I've got the following use-after-free report while running syzkaller
fuzzer on 86292b33d4b79ee03e2f43ea0381ef85f077c760. Note that the task
is freed right in copy_process due to some error, but it's referenced
by another thread in perf subsystem.

==================================================================
BUG: KASAN: use-after-free in atomic_dec_and_test
arch/x86/include/asm/atomic.h:123 [inline] at addr ffff880079c30158
BUG: KASAN: use-after-free in put_task_struct
include/linux/sched/task.h:93 [inline] at addr ffff880079c30158
BUG: KASAN: use-after-free in put_ctx+0xcf/0x110
kernel/events/core.c:1131 at addr ffff880079c30158
Write of size 4 by task syz-executor6/25698
CPU: 2 PID: 25698 Comm: syz-executor6 Not tainted 4.10.0+ #302
Hardware name: QEMU Standard PC (i440FX + PIIX, 1996), BIOS Bochs 01/01/2011
Call Trace:
 __dump_stack lib/dump_stack.c:16 [inline]

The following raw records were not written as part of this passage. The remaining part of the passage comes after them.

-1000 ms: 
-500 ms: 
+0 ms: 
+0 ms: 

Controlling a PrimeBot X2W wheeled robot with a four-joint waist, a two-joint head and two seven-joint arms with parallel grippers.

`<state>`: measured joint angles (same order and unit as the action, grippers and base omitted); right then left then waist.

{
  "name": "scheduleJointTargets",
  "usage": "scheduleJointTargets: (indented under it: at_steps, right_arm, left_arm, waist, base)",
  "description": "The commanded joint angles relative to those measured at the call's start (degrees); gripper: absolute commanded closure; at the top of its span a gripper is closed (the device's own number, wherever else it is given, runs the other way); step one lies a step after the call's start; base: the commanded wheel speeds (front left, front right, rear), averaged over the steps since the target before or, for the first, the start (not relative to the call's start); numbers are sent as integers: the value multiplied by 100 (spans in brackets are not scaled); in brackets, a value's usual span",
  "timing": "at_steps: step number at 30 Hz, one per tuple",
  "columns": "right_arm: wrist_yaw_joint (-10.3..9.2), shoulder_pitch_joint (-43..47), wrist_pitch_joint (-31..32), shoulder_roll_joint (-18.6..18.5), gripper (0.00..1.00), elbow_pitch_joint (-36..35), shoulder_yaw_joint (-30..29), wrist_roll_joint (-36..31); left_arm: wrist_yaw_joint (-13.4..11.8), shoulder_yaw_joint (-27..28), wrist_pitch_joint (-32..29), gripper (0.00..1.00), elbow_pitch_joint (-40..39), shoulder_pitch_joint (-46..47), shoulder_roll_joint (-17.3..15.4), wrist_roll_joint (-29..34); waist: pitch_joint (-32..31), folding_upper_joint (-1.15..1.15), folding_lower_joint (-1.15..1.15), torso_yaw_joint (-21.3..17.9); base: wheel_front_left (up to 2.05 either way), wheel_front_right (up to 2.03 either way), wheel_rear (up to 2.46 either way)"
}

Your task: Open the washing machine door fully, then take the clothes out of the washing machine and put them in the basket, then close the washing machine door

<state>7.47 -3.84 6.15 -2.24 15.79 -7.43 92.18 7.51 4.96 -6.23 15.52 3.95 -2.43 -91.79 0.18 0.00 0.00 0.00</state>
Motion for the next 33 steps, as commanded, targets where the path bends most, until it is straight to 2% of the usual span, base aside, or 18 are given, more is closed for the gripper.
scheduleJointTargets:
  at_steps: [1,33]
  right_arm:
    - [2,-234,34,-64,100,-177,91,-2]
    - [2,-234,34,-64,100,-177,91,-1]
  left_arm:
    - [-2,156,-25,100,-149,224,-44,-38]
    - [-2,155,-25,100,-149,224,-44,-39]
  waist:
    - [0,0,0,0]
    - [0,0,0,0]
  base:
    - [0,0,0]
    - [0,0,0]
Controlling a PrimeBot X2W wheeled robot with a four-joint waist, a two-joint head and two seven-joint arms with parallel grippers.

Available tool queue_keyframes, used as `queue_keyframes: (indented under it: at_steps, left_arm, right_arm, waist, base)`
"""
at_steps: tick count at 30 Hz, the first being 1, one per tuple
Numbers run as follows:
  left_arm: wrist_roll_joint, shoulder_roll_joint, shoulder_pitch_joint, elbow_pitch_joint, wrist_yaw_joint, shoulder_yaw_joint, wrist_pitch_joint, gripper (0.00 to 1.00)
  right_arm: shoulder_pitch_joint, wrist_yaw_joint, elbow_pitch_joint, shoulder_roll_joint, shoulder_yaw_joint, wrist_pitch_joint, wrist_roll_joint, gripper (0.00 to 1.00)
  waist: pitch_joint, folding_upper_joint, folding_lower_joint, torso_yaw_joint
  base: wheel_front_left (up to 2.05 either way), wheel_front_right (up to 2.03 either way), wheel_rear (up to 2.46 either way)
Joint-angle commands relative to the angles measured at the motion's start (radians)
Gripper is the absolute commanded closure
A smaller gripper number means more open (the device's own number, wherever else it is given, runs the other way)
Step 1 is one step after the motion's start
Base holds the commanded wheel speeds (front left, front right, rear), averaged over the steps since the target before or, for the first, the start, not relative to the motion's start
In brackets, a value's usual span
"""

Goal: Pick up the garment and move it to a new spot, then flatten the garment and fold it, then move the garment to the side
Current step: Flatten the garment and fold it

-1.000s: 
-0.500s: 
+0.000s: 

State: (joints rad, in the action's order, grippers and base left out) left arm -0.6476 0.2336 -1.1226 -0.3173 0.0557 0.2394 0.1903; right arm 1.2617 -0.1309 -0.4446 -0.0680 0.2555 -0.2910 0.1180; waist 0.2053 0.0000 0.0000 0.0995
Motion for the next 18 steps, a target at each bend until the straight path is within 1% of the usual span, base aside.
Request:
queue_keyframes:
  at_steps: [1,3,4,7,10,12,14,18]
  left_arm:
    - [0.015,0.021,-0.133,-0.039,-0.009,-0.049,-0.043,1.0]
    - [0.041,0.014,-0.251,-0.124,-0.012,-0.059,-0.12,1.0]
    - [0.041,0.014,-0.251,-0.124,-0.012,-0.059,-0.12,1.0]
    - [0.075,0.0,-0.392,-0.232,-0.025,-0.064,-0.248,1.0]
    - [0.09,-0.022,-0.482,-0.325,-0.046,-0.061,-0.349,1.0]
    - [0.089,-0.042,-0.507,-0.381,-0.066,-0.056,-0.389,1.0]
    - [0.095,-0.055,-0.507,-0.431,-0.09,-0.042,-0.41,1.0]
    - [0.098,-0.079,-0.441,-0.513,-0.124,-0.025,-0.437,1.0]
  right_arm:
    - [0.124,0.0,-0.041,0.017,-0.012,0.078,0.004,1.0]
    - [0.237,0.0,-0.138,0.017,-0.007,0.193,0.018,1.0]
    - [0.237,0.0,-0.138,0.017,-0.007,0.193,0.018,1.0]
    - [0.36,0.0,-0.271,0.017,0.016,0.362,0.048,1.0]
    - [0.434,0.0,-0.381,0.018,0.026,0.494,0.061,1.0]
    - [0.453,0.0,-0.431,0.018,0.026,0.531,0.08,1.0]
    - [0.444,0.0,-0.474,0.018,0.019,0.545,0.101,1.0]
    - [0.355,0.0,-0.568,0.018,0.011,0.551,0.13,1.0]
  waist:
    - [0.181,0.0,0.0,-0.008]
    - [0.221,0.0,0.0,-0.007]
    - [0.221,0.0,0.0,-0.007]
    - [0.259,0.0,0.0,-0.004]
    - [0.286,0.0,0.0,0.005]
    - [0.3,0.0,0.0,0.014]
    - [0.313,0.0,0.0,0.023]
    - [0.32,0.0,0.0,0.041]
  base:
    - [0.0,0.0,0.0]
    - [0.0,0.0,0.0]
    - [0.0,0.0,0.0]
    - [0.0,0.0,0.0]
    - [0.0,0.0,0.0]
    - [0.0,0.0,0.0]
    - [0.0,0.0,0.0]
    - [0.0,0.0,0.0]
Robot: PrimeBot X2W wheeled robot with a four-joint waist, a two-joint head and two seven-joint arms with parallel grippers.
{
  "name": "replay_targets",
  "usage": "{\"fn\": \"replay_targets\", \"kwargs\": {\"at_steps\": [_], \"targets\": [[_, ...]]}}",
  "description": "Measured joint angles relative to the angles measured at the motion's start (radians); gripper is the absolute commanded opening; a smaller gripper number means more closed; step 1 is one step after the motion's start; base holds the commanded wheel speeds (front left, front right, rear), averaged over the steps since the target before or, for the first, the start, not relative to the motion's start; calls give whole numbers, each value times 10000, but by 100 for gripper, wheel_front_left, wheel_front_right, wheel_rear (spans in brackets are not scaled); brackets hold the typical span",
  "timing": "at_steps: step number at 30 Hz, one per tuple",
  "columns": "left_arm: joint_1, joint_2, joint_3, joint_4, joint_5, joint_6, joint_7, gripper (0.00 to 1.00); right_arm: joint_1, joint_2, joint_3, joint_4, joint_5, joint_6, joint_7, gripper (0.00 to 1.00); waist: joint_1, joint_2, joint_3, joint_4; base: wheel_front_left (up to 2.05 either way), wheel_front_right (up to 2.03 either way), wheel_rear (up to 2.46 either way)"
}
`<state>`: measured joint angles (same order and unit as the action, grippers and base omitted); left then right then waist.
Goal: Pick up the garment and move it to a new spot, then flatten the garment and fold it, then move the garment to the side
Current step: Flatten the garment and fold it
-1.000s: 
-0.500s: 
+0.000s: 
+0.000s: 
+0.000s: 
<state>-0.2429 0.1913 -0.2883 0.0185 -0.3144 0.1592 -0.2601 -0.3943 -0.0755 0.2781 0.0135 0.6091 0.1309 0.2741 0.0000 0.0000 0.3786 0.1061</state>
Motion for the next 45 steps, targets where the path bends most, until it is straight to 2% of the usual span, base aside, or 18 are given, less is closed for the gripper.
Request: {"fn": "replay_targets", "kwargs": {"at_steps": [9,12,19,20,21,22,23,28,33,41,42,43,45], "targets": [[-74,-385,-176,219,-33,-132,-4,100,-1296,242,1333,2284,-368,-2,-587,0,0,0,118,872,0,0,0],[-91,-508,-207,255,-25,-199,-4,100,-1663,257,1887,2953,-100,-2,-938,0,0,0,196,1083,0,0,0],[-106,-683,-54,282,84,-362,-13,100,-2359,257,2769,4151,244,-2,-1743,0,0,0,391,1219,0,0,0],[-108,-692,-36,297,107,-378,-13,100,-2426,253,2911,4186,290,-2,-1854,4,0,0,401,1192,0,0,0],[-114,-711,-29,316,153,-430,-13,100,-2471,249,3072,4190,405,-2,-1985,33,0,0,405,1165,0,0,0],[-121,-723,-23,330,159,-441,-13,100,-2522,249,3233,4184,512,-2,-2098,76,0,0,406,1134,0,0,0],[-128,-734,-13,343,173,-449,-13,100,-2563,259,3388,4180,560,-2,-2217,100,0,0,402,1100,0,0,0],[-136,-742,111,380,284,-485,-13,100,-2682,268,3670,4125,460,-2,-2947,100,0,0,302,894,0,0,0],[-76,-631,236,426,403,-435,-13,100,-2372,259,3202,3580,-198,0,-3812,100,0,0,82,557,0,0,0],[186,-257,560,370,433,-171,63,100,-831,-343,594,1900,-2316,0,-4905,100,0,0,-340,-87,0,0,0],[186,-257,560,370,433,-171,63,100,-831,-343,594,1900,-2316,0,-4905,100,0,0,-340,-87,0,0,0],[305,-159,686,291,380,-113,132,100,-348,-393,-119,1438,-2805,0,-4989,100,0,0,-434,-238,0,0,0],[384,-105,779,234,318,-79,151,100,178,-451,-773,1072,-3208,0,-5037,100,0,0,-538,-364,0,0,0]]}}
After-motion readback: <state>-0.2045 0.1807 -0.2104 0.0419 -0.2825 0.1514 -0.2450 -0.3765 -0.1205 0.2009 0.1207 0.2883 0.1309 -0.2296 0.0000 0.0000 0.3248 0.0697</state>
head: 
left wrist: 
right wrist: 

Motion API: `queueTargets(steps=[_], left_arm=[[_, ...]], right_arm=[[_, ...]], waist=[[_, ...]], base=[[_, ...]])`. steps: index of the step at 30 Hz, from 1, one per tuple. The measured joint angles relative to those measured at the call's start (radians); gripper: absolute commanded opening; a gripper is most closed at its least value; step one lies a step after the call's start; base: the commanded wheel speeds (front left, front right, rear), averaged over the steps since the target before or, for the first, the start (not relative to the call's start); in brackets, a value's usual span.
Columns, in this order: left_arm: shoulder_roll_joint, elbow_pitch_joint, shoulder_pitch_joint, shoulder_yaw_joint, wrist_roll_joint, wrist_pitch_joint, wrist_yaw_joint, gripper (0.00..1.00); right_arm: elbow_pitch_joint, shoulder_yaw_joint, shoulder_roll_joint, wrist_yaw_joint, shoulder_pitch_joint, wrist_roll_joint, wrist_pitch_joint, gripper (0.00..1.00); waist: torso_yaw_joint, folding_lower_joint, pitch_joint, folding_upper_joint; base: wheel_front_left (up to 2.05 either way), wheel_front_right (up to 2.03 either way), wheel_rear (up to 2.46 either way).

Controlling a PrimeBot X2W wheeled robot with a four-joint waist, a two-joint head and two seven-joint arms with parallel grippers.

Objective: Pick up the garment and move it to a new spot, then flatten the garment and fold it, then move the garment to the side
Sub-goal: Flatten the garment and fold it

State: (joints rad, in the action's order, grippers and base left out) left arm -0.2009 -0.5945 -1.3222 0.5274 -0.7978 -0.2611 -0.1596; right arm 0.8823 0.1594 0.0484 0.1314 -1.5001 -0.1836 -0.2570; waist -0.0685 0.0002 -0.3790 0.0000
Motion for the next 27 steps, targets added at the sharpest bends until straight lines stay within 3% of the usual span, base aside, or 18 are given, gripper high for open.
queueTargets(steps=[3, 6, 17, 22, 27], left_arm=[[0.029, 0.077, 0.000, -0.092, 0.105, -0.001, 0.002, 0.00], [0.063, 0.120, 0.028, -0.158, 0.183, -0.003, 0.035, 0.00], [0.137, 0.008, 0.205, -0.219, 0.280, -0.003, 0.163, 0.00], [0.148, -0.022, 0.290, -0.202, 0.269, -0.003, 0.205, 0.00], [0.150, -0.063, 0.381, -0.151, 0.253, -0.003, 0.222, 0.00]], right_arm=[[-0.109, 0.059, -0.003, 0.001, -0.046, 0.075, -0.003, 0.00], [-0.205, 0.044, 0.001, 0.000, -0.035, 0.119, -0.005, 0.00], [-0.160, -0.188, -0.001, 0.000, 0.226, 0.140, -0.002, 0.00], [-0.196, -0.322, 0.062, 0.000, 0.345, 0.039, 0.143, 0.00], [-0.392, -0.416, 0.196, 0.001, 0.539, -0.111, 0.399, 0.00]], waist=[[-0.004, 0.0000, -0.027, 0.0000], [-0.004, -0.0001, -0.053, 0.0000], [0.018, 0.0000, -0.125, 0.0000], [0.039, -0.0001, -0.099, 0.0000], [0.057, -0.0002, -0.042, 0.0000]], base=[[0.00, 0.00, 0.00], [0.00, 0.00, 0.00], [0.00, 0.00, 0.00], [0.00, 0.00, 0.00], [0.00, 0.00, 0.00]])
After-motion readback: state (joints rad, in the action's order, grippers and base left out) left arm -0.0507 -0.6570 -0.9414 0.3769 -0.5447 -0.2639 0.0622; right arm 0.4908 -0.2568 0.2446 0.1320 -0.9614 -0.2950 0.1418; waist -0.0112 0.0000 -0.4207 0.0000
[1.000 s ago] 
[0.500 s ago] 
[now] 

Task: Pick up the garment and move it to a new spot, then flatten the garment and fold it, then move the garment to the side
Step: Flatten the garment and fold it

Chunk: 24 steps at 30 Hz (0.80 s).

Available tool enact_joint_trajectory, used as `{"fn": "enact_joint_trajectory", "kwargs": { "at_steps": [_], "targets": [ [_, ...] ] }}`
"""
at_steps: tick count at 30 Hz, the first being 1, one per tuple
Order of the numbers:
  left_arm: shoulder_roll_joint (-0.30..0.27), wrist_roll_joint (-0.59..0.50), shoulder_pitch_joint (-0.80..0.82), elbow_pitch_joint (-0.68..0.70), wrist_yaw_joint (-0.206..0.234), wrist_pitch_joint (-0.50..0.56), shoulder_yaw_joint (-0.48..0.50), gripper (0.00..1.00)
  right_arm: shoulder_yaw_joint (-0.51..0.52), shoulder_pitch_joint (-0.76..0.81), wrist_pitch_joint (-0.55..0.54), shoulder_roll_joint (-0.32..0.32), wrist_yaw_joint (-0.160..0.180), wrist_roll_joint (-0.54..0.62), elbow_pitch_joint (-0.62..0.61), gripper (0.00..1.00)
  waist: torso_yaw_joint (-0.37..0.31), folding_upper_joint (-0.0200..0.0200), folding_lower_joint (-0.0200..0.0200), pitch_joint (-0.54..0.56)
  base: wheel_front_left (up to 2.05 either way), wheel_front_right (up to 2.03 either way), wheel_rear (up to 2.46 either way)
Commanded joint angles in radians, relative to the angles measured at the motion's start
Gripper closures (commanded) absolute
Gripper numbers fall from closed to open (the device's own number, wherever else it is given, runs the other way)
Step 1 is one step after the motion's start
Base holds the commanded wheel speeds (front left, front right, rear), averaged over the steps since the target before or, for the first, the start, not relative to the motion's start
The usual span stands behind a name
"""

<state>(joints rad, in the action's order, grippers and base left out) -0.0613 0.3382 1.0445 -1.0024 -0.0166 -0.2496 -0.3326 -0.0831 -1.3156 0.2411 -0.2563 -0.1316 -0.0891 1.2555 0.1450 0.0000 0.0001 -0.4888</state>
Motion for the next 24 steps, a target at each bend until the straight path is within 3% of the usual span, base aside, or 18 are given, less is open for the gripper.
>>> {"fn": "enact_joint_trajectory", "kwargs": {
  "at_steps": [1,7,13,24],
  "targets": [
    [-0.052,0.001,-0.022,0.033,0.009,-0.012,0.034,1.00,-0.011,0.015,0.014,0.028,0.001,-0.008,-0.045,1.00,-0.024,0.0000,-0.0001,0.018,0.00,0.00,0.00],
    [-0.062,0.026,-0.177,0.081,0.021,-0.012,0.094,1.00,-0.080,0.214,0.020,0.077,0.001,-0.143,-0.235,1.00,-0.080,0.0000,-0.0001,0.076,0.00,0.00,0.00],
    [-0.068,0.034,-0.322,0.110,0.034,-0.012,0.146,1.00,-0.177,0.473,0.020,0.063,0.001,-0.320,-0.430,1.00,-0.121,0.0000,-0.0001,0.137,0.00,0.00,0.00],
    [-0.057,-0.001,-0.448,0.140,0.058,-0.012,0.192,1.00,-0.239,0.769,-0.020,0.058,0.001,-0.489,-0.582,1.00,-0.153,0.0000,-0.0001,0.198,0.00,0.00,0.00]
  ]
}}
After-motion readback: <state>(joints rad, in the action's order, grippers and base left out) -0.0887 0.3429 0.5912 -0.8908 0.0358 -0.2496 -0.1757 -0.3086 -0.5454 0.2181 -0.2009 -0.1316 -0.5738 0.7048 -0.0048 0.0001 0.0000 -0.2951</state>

 dump_stack+0x2fb/0x3fd lib/dump_stack.c:52
 kasan_object_err+0x1c/0x90 mm/kasan/report.c:166
 print_address_description mm/kasan/report.c:208 [inline]
 kasan_report_error mm/kasan/report.c:292 [inline]
 kasan_report.part.2+0x1b0/0x460 mm/kasan/report.c:314
 kasan_report+0x21/0x30 mm/kasan/report.c:301
 check_memory_region_inline mm/kasan/kasan.c:326 [inline]
 check_memory_region+0x139/0x190 mm/kasan/kasan.c:333
 kasan_check_write+0x14/0x20 mm/kasan/kasan.c:344
 atomic_dec_and_test arch/x86/include/asm/atomic.h:123 [inline]
 put_task_struct include/linux/sched/task.h:93 [inline]
 put_ctx+0xcf/0x110 kernel/events/core.c:1131
 perf_event_release_kernel+0x3ad/0xc90 kernel/events/core.c:4322
 perf_release+0x37/0x50 kernel/events/core.c:4338
 __fput+0x332/0x800 fs/file_table.c:209
 ____fput+0x15/0x20 fs/file_table.c:245
 task_work_run+0x197/0x260 kernel/task_work.c:116
 exit_task_work include/linux/task_work.h:21 [inline]
 do_exit+0xb38/0x29c0 kernel/exit.c:880
 do_group_exit+0x149/0x420 kernel/exit.c:984
 get_signal+0x7e0/0x1820 kernel/signal.c:2318
 do_signal+0xd2/0x2190 arch/x86/kernel/signal.c:808
 exit_to_usermode_loop+0x200/0x2a0 arch/x86/entry/common.c:157
 syscall_return_slowpath arch/x86/entry/common.c:191 [inline]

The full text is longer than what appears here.